The BP oil spill that started below the Deepwater Horizon oil rig in the Gulf of Mexico began last April and continued for weeks. In today's paper, L.A. Times environmental editor Geoffrey Mohan reviews several books related to the spill. "Few of the books that have been written about the BP oil leak that began last April 20 with the explosion of the Deepwater Horizon drilling rig are good history, and time is the primary culprit," Mohan writes. "[N]early all veer toward the polemical, political and ideological."

Online, Mohan reviews nine books about the incident. Three stand above the rest:

1. "Fire on the Horizon: The Untold Story of the Gulf Oil Disaster" by oil-rig mariner John Konrad and former Washington Post reporter Tom Shroder, Mohan writes, "deftly navigates around the good-guy versus bad-guy leitmotif.... Artfully and compellingly told, the book marries a John McPhee feel for the technology to a Jon Krakauer sense of an adventure turned tragic. Konrad writes, 'This is not a story of a rig, technology, the environment, corporate policy or government oversight, but it concerns each.' "

2. "A Hole at the Bottom of the Sea: The Race to Kill the BP Oil Gusher" by Joel Achenbach of the Washington Post, Mohan writes, "adds a candid view of the media's coverage." Mohan continues, "Achenbach lives up to his promises to make the disaster 'into a tale that everyone can comprehend,' with fluid, often Spartan prose and a candid tone.... Achenbach appears to be the only author among the bunch who bothered to obtain emails and other documents that were not revealed in testimony, which allows him to focus on Washington's response to the disaster."

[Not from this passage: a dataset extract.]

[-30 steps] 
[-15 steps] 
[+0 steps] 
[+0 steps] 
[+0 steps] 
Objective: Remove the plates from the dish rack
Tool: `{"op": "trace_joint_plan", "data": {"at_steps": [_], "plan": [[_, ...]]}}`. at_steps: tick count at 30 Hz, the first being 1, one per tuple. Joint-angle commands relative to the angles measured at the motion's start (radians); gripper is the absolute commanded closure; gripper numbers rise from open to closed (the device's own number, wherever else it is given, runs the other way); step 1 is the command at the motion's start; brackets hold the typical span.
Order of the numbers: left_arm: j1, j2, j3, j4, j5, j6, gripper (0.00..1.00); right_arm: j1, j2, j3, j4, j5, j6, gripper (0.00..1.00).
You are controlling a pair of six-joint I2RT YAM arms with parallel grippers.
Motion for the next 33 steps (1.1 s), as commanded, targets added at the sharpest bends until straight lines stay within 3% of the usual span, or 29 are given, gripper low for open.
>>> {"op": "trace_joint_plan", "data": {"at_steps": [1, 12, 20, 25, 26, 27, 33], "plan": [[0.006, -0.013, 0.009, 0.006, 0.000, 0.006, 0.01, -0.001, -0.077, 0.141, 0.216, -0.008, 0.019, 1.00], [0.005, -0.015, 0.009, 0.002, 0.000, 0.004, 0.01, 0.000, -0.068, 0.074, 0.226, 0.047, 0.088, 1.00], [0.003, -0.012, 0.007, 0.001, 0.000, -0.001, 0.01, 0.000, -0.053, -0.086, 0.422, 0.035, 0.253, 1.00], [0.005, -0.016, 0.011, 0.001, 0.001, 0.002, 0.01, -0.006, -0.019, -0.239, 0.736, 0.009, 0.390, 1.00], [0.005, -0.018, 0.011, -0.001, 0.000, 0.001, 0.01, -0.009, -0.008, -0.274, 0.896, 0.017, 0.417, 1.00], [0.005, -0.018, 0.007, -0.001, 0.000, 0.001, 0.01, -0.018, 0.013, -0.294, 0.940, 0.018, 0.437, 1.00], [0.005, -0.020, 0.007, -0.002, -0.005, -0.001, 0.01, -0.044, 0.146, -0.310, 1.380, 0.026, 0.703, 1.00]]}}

3. "Drowning in Oil: BP and the Reckless Pursuit of Profit" by Loren C. Steffy. Mohan writes: "Steffy focuses unrelentingly on BP's persistent failure to change its management culture.... The culture that rewarded short-term gains business unit by business unit wound up eviscerating the company's engineering, training and safety corps. That left BP more susceptible than most to an industry-wide blind spot: 'Exploration for oil in the Gulf of Mexico had become ruled by the engineer's conceit that the industry's technology was impeccable and by the financial arrogance that argued that safety would never be compromised because the fallout from a disaster would be so great that companies would never cut corners.' "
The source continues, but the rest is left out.